• **Problem to work on**
Give the lines below again exactly, starting with the line that holds "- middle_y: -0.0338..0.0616" and going on through the line that holds "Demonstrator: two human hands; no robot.".

------------------------

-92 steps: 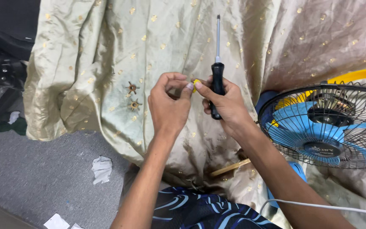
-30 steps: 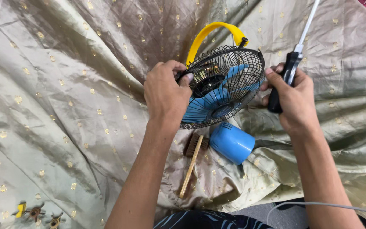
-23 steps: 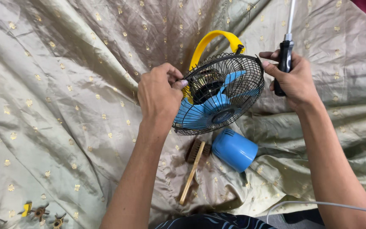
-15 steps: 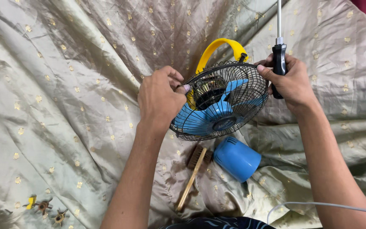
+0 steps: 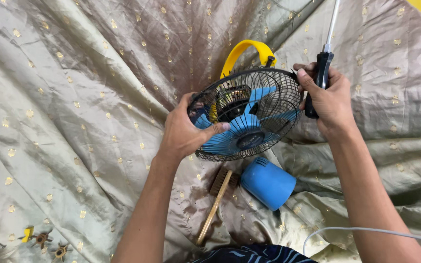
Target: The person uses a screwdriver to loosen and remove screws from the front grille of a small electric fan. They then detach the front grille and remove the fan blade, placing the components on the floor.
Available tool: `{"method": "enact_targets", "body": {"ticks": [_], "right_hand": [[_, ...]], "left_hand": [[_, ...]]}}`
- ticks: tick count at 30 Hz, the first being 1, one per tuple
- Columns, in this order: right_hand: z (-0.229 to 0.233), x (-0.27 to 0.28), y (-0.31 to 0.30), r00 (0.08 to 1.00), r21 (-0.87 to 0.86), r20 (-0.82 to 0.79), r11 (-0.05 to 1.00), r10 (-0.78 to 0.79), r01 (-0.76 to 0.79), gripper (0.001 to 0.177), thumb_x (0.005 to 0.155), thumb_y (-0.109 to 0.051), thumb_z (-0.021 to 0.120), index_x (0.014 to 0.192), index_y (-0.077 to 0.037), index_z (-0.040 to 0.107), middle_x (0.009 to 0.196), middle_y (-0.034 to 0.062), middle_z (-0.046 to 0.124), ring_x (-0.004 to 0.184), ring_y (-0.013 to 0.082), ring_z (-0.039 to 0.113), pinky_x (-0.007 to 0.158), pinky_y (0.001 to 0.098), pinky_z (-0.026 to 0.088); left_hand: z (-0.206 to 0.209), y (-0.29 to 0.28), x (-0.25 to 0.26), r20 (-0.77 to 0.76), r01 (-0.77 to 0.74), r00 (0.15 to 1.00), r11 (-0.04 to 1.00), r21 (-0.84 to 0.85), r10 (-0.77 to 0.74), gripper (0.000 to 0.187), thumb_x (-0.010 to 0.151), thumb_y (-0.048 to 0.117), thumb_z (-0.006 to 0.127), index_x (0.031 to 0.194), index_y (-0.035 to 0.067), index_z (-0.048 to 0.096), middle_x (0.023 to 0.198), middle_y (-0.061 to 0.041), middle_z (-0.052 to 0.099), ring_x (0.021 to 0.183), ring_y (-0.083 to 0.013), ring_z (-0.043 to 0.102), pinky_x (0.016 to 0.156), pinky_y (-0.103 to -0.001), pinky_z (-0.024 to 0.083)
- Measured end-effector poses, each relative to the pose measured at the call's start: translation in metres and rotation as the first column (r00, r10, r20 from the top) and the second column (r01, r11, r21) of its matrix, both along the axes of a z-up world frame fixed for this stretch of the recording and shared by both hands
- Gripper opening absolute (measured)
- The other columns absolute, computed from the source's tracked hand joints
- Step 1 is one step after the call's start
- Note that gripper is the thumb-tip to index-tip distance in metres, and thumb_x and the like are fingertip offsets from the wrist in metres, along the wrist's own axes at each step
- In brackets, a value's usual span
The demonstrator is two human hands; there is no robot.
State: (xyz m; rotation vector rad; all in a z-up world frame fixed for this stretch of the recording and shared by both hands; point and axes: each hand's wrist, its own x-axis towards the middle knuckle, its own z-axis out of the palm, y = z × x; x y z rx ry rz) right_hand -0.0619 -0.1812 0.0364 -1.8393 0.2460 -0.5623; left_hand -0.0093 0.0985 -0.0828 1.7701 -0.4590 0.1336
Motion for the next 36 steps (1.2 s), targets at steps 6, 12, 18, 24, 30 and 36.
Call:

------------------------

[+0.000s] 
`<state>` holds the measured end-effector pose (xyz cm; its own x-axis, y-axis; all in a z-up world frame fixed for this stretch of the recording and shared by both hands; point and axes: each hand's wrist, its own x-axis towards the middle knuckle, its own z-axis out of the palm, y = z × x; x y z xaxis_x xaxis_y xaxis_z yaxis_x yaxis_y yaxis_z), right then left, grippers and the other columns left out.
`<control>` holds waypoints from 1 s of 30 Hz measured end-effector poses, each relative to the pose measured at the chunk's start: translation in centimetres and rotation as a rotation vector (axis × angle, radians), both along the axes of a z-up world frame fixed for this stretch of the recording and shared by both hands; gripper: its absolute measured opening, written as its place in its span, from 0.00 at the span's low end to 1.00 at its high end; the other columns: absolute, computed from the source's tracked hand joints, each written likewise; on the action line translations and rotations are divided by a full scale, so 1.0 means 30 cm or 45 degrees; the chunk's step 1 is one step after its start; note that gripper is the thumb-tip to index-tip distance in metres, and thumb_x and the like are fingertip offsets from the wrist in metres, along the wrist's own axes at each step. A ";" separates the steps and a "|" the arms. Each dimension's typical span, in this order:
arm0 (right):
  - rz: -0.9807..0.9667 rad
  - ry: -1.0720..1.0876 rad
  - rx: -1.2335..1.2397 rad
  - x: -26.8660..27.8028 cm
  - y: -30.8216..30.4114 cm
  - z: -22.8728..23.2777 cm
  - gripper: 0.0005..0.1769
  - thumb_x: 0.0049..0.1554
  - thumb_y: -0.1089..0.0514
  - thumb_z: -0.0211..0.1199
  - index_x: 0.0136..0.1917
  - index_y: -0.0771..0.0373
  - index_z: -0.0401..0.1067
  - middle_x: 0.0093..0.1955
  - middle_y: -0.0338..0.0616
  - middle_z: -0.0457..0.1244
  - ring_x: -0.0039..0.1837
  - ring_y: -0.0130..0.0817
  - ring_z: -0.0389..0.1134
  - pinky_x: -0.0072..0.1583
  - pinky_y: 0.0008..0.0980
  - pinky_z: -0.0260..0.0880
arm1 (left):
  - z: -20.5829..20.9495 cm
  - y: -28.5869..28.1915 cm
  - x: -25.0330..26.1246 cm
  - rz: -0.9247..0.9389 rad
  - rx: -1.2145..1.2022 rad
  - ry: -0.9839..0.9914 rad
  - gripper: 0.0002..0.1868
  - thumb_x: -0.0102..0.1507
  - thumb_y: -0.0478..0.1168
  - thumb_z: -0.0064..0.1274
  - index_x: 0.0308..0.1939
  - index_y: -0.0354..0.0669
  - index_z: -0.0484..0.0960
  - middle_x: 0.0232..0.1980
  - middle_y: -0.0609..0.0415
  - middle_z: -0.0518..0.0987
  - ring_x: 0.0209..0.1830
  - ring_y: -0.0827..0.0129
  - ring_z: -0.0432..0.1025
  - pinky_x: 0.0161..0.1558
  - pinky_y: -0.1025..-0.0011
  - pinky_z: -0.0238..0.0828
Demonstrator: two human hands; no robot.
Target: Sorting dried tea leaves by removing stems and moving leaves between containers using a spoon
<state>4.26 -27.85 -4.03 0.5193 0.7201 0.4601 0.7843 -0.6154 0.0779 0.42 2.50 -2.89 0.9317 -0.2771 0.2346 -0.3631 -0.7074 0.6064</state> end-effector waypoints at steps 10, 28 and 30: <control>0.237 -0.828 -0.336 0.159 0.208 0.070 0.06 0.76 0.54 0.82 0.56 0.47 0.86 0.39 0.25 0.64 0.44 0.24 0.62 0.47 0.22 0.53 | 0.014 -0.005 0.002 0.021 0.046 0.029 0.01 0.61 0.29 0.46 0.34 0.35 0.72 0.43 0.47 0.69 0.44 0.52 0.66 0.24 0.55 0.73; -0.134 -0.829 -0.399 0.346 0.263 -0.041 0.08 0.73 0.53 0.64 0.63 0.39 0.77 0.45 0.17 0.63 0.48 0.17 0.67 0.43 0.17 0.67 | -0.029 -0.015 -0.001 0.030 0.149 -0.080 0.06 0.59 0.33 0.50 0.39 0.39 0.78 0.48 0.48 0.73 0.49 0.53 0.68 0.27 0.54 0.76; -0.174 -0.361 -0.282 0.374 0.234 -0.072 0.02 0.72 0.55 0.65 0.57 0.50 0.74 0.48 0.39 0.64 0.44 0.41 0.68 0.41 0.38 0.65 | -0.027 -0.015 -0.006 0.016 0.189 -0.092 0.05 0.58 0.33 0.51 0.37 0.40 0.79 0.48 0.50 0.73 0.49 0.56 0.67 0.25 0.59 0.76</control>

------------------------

• **Task solution**
  - middle_y: -0.0338..0.0616
  - middle_z: -0.0457..0.1244
  - ring_x: -0.0039..0.1837
  - ring_y: -0.0130..0.0817
  - ring_z: -0.0389..0.1134
  - pinky_x: -0.0072..0.1583
  - pinky_y: 0.0008..0.0980
  - pinky_z: -0.0260..0.0880
arm1 (left):
  - z: -20.5829..20.9495 cm
  - y: -28.5869..28.1915 cm
  - x: -25.0330..26.1246 cm
  - rz: -0.9247..0.9389 rad
  - rx: -1.2145..1.2022 rad
  - ry: -0.9839..0.9914 rad
  - gripper: 0.0002..0.1868
  - thumb_x: -0.0102..0.1507
  - thumb_y: -0.0478..0.1168
  - thumb_z: -0.0064..0.1274
  - index_x: 0.0308..0.1939
  - index_y: -0.0354..0.0669
  - index_z: -0.0484..0.0960
  - middle_x: 0.0232..0.1980
  - middle_y: -0.0609..0.0415
  - middle_z: -0.0518..0.0987
  - ring_x: 0.0209..0.1830
  - ring_y: -0.0827..0.0129
  - ring_z: -0.0432..0.1025
  - pinky_x: 0.0161..0.1558
  - pinky_y: -0.1025..-0.0011
  - pinky_z: -0.0238..0.0828
Demonstrator: two human hands; no robot.

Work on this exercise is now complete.